Campeonato Brasileiro Série B
- Season: 2023
- Dates: 14 April – 25 November
- Champions: Vitória (1st title)
- Promoted: Atlético Goianiense Criciúma Juventude Vitória
- Relegated: ABC Londrina Sampaio Corrêa Tombense
- Matches: 380
- Goals: 796 (2.09 per match)
- Top goalscorer: Gustavo Coutinho (14 goals)
- Biggest home win: CRB 6–0 Vitória R27, 10 September
- Biggest away win: Nine matches 0–3 One match 1–4
- Highest scoring: Six goals Four matches 3–3 Two matches 4–2 One match 6–0
- Longest winning run: 7 games Novorizontino
- Longest unbeaten run: 11 games Juventude
- Longest winless run: 14 games ABC
- Longest losing run: 5 games Londrina Tombense
- Highest attendance: 41,153 Ceará 2–0 Chapecoense R10, 2 June
- Lowest attendance: 179 Tombense 1–1 Guarani R9, 28 May
- Total attendance: 2,372,095
- Average attendance: 6,242

= 2023 Campeonato Brasileiro Série B =

Football competition held in Brazil

The 2023 Campeonato Brasileiro Série B (officially the Brasileirão Série B Betano 2023 for sponsorship reasons) was a football competition held in Brazil, equivalent to the second division. The competition began on 14 April and ended on 25 November.

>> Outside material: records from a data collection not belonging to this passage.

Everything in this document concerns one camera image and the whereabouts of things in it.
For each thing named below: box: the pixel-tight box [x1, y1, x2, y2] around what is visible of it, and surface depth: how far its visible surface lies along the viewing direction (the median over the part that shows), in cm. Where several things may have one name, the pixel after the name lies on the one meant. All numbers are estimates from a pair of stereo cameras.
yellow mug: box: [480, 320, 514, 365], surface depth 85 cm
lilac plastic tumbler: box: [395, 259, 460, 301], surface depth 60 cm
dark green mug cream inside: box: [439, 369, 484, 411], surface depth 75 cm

Twenty teams competed in the tournament, twelve returning from the 2022 season, four promoted from the 2022 Campeonato Brasileiro Série C (ABC, Botafogo-SP, Mirassol and Vitória), and four relegated from the 2022 Campeonato Brasileiro Série A (Atlético Goianiense, Avaí, Ceará and Juventude).

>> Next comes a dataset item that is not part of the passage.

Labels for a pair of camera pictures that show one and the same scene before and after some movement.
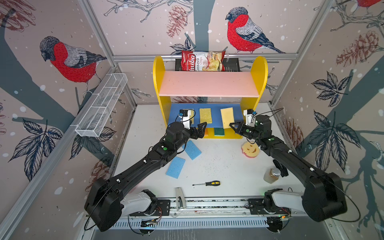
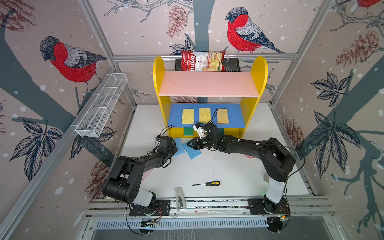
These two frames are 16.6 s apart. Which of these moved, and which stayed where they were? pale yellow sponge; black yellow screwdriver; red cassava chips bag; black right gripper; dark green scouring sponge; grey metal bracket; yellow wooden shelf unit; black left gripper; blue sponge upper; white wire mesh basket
Moved: black left gripper; black right gripper; pale yellow sponge
Stayed: grey metal bracket; dark green scouring sponge; blue sponge upper; white wire mesh basket; red cassava chips bag; black yellow screwdriver; yellow wooden shelf unit

The top four teams were promoted to the 2024 Campeonato Brasileiro Série A. Vitória became the first club to be promoted on 12 November 2023 after a 2–1 win against Novorizontino. Criciúma were promoted on 18 November 2023, and Juventude and Atlético Goianiense were promoted on 25 November 2023.

ABC, Londrina, Sampaio Corrêa and Tombense were relegated to the 2024 Campeonato Brasileiro Série C.

==Teams==
Twenty teams competed in the league – twelve teams from the previous season, as well as four teams promoted from the Série C, and four teams relegated from the Série A.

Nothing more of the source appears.